EXERCISE AIM: For this exercise, restate the data below with no change at all.

Data items:
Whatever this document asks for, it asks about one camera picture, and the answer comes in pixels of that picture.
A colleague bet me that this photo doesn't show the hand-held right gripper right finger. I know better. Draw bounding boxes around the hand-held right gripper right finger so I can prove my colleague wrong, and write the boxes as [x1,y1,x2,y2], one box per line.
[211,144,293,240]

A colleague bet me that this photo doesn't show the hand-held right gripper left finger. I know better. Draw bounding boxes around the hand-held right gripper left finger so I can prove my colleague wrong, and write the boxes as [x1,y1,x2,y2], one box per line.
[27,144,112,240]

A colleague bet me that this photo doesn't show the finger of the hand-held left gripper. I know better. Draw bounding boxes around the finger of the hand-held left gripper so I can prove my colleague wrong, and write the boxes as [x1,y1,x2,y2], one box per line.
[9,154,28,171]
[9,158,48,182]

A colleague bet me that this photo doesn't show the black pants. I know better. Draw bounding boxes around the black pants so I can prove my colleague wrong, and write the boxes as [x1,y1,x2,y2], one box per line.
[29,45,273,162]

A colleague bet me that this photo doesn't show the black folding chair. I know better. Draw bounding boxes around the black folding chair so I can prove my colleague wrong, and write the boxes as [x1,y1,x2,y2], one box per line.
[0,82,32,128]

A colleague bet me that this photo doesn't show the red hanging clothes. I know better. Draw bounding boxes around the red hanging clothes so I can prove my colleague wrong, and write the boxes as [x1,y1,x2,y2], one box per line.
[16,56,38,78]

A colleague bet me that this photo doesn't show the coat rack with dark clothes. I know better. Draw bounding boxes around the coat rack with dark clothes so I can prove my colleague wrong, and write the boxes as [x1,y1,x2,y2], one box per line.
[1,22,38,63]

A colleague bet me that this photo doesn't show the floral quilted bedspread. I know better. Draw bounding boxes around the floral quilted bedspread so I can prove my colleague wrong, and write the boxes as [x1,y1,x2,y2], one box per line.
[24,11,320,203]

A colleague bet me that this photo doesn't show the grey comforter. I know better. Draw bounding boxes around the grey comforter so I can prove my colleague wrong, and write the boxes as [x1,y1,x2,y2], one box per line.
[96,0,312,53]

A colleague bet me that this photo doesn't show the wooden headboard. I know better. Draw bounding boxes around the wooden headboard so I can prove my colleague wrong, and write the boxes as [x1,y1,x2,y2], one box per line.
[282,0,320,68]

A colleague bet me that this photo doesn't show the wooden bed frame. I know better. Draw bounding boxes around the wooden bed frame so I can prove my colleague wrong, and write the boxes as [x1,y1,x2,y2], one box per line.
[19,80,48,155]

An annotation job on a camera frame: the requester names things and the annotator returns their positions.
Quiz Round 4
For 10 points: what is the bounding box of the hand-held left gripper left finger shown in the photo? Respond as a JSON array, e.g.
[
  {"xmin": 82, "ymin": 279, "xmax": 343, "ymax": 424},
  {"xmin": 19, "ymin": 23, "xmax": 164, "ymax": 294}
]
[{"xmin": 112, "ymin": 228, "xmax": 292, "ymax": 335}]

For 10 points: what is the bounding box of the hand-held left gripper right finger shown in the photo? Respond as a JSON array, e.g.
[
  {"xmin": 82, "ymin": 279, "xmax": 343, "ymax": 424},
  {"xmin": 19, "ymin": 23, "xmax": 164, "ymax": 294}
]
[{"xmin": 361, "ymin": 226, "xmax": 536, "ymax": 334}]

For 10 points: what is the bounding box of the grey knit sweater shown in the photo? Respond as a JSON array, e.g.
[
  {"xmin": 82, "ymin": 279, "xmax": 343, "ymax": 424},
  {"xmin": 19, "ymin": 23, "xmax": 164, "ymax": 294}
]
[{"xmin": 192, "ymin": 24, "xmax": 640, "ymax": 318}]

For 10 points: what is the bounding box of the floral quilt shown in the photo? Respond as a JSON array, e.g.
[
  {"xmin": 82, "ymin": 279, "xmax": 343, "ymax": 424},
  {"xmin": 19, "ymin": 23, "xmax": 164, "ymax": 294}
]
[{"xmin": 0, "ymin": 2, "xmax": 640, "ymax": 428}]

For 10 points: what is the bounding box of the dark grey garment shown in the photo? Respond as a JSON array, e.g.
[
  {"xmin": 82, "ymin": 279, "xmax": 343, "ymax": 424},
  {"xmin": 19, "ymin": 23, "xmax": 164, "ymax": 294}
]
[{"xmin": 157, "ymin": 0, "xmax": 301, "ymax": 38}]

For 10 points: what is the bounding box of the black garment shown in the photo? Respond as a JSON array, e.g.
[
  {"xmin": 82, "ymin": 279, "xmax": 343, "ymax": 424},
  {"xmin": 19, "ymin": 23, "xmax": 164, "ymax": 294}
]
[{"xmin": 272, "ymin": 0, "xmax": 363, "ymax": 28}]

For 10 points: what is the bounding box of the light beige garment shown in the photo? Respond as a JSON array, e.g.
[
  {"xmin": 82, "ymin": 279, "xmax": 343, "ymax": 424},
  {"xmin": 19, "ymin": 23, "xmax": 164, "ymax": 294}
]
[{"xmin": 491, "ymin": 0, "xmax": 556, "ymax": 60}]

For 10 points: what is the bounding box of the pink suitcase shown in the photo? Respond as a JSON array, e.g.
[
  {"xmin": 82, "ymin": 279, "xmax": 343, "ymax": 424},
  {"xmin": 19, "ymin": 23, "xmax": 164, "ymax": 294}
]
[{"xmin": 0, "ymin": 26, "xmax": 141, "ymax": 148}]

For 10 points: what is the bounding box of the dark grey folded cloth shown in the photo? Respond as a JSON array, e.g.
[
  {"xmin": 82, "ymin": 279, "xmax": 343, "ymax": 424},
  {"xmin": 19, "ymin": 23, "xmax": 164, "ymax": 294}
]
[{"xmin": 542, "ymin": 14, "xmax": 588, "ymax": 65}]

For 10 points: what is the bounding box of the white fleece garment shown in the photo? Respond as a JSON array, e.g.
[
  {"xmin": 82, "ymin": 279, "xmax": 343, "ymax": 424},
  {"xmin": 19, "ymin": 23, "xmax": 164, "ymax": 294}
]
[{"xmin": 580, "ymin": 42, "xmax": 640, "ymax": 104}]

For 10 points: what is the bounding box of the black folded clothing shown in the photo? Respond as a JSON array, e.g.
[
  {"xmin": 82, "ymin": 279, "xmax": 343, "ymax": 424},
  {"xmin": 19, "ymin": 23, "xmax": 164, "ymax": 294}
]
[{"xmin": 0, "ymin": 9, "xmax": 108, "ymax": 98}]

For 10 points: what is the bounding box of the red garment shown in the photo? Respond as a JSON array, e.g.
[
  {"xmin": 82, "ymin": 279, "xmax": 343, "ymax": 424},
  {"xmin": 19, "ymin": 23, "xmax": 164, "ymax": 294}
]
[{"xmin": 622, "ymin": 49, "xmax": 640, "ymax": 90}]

RESPONSE:
Whatever this document asks for, it asks about one camera picture, and the answer comes in pixels of that picture.
A colleague bet me that this photo doesn't show the hand-held right gripper right finger. I know better. Draw bounding boxes around the hand-held right gripper right finger so I can prove my colleague wrong, and write the boxes as [x1,y1,x2,y2], one box per line.
[211,144,293,240]

A colleague bet me that this photo doesn't show the hand-held right gripper left finger. I know better. Draw bounding boxes around the hand-held right gripper left finger so I can prove my colleague wrong, and write the boxes as [x1,y1,x2,y2], one box per line.
[27,144,112,240]

A colleague bet me that this photo doesn't show the finger of the hand-held left gripper. I know better. Draw bounding boxes around the finger of the hand-held left gripper so I can prove my colleague wrong, and write the boxes as [x1,y1,x2,y2], one box per line.
[9,154,28,171]
[9,158,48,182]

A colleague bet me that this photo doesn't show the black pants. I know better. Draw bounding boxes around the black pants so I can prove my colleague wrong, and write the boxes as [x1,y1,x2,y2], one box per line.
[29,45,273,162]

A colleague bet me that this photo doesn't show the black folding chair. I know better. Draw bounding boxes around the black folding chair so I can prove my colleague wrong, and write the boxes as [x1,y1,x2,y2], one box per line.
[0,82,32,128]

A colleague bet me that this photo doesn't show the red hanging clothes. I know better. Draw bounding boxes around the red hanging clothes so I can prove my colleague wrong, and write the boxes as [x1,y1,x2,y2], one box per line.
[16,56,38,78]

A colleague bet me that this photo doesn't show the coat rack with dark clothes. I know better. Draw bounding boxes around the coat rack with dark clothes so I can prove my colleague wrong, and write the boxes as [x1,y1,x2,y2], one box per line.
[1,22,38,63]

A colleague bet me that this photo doesn't show the floral quilted bedspread. I know better. Draw bounding boxes around the floral quilted bedspread so I can prove my colleague wrong, and write the boxes as [x1,y1,x2,y2], one box per line.
[24,11,320,203]

A colleague bet me that this photo doesn't show the grey comforter. I know better. Draw bounding boxes around the grey comforter so I can prove my colleague wrong, and write the boxes as [x1,y1,x2,y2], one box per line.
[96,0,312,53]

A colleague bet me that this photo doesn't show the wooden headboard. I know better. Draw bounding boxes around the wooden headboard so I can prove my colleague wrong, and write the boxes as [x1,y1,x2,y2], one box per line.
[282,0,320,68]

A colleague bet me that this photo doesn't show the wooden bed frame. I know better. Draw bounding boxes around the wooden bed frame so I can prove my colleague wrong, and write the boxes as [x1,y1,x2,y2], one box per line.
[19,80,48,155]

An annotation job on a camera frame: the requester names things and the annotator returns their positions.
Quiz Round 4
For 10 points: what is the bounding box of the hand-held left gripper left finger shown in the photo? Respond as a JSON array, e.g.
[
  {"xmin": 82, "ymin": 279, "xmax": 343, "ymax": 424},
  {"xmin": 19, "ymin": 23, "xmax": 164, "ymax": 294}
]
[{"xmin": 112, "ymin": 228, "xmax": 292, "ymax": 335}]

For 10 points: what is the bounding box of the hand-held left gripper right finger shown in the photo? Respond as a JSON array, e.g.
[
  {"xmin": 82, "ymin": 279, "xmax": 343, "ymax": 424},
  {"xmin": 19, "ymin": 23, "xmax": 164, "ymax": 294}
]
[{"xmin": 361, "ymin": 226, "xmax": 536, "ymax": 334}]

For 10 points: what is the bounding box of the grey knit sweater shown in the photo? Respond as a JSON array, e.g.
[
  {"xmin": 82, "ymin": 279, "xmax": 343, "ymax": 424},
  {"xmin": 19, "ymin": 23, "xmax": 164, "ymax": 294}
]
[{"xmin": 192, "ymin": 24, "xmax": 640, "ymax": 318}]

For 10 points: what is the bounding box of the floral quilt shown in the photo? Respond as a JSON array, e.g.
[
  {"xmin": 82, "ymin": 279, "xmax": 343, "ymax": 424},
  {"xmin": 19, "ymin": 23, "xmax": 164, "ymax": 294}
]
[{"xmin": 0, "ymin": 2, "xmax": 640, "ymax": 428}]

For 10 points: what is the bounding box of the dark grey garment shown in the photo? Respond as a JSON array, e.g.
[
  {"xmin": 82, "ymin": 279, "xmax": 343, "ymax": 424},
  {"xmin": 19, "ymin": 23, "xmax": 164, "ymax": 294}
]
[{"xmin": 157, "ymin": 0, "xmax": 301, "ymax": 38}]

For 10 points: what is the bounding box of the black garment shown in the photo? Respond as a JSON array, e.g.
[
  {"xmin": 82, "ymin": 279, "xmax": 343, "ymax": 424},
  {"xmin": 19, "ymin": 23, "xmax": 164, "ymax": 294}
]
[{"xmin": 272, "ymin": 0, "xmax": 363, "ymax": 28}]

For 10 points: what is the bounding box of the light beige garment shown in the photo? Respond as a JSON array, e.g.
[
  {"xmin": 82, "ymin": 279, "xmax": 343, "ymax": 424},
  {"xmin": 19, "ymin": 23, "xmax": 164, "ymax": 294}
]
[{"xmin": 491, "ymin": 0, "xmax": 556, "ymax": 60}]

For 10 points: what is the bounding box of the pink suitcase shown in the photo? Respond as a JSON array, e.g.
[
  {"xmin": 82, "ymin": 279, "xmax": 343, "ymax": 424},
  {"xmin": 19, "ymin": 23, "xmax": 164, "ymax": 294}
]
[{"xmin": 0, "ymin": 26, "xmax": 141, "ymax": 148}]

For 10 points: what is the bounding box of the dark grey folded cloth shown in the photo? Respond as a JSON array, e.g.
[
  {"xmin": 82, "ymin": 279, "xmax": 343, "ymax": 424},
  {"xmin": 19, "ymin": 23, "xmax": 164, "ymax": 294}
]
[{"xmin": 542, "ymin": 14, "xmax": 588, "ymax": 65}]

For 10 points: what is the bounding box of the white fleece garment shown in the photo? Respond as a JSON array, e.g.
[
  {"xmin": 82, "ymin": 279, "xmax": 343, "ymax": 424},
  {"xmin": 19, "ymin": 23, "xmax": 164, "ymax": 294}
]
[{"xmin": 580, "ymin": 42, "xmax": 640, "ymax": 104}]

For 10 points: what is the bounding box of the black folded clothing shown in the photo? Respond as a JSON array, e.g.
[
  {"xmin": 82, "ymin": 279, "xmax": 343, "ymax": 424},
  {"xmin": 19, "ymin": 23, "xmax": 164, "ymax": 294}
]
[{"xmin": 0, "ymin": 9, "xmax": 108, "ymax": 98}]

For 10 points: what is the bounding box of the red garment shown in the photo? Respond as a JSON array, e.g.
[
  {"xmin": 82, "ymin": 279, "xmax": 343, "ymax": 424},
  {"xmin": 19, "ymin": 23, "xmax": 164, "ymax": 294}
]
[{"xmin": 622, "ymin": 49, "xmax": 640, "ymax": 90}]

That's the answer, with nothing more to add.